Your objective
Everything from the line that contains "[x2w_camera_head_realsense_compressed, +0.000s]" through the last line below should be transcribed exactly, except the pictures.

Dataset section
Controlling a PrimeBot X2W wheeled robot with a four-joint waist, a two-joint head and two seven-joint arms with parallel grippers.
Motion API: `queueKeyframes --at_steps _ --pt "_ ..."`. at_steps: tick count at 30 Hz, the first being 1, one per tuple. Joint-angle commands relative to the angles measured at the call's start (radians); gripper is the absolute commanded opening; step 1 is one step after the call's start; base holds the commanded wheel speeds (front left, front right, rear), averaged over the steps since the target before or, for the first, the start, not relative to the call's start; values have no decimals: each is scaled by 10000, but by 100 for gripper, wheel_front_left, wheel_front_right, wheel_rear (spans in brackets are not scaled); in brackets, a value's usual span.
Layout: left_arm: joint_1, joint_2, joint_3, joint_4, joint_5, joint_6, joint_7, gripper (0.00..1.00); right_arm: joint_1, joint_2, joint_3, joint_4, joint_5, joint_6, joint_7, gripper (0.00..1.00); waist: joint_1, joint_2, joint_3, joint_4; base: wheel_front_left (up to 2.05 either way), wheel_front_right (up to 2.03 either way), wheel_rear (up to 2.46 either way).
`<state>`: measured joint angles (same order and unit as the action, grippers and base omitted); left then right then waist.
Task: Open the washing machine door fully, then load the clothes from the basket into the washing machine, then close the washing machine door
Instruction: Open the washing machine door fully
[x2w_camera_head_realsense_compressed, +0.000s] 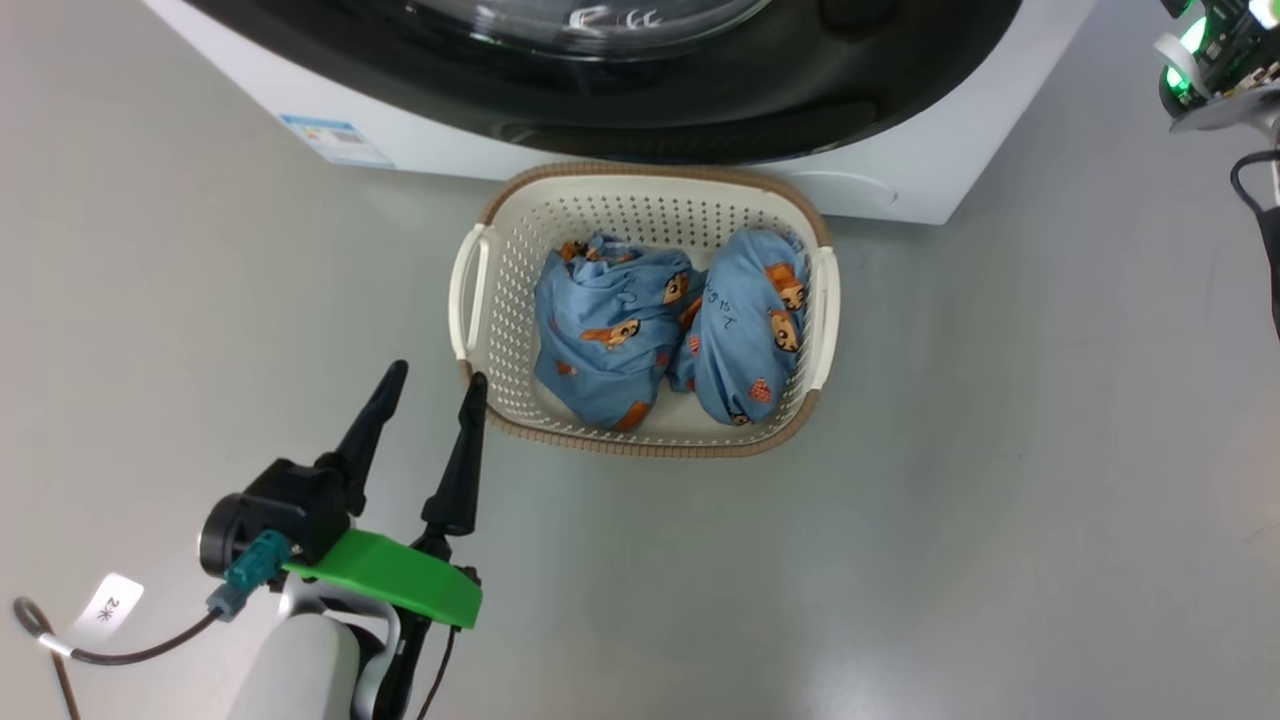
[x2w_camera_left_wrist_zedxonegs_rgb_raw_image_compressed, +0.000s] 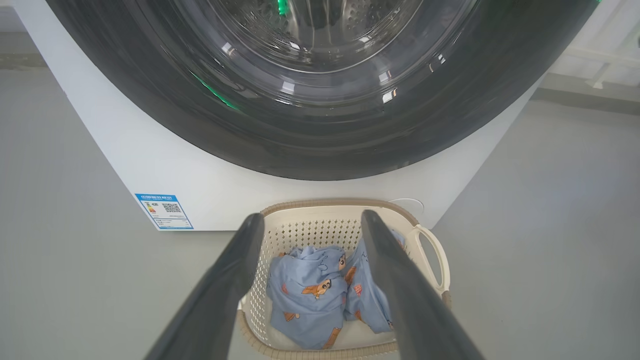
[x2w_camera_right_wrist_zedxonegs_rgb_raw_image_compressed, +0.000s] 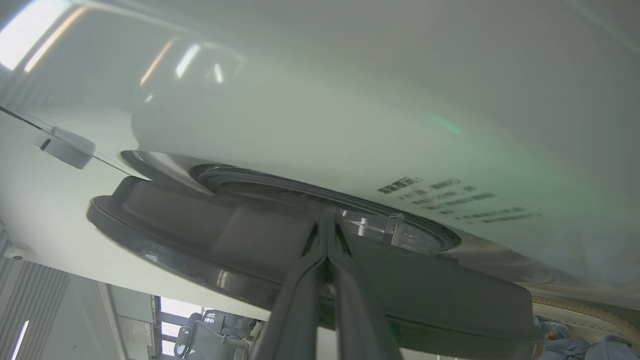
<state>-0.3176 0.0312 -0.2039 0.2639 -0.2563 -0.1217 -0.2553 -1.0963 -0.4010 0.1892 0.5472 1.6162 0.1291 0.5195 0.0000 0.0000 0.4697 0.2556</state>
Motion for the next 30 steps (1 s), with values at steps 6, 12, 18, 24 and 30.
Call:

The answer
[x2w_camera_head_realsense_compressed, +0.000s] 
[x2w_camera_left_wrist_zedxonegs_rgb_raw_image_compressed, +0.000s] 
[x2w_camera_right_wrist_zedxonegs_rgb_raw_image_compressed, +0.000s] 
<state>-0.3176 0.0312 -0.2039 0.2639 -0.2563 -0.1217 -0.2553 -1.0963 -0.4010 0.1892 0.5472 1.6162 0.1291 0.5195 0.0000 0.0000 0.4697 0.2556</state>
Motion for the next 30 steps (1 s), with values at steps 6, 12, 18, 24 and 30.
Call:

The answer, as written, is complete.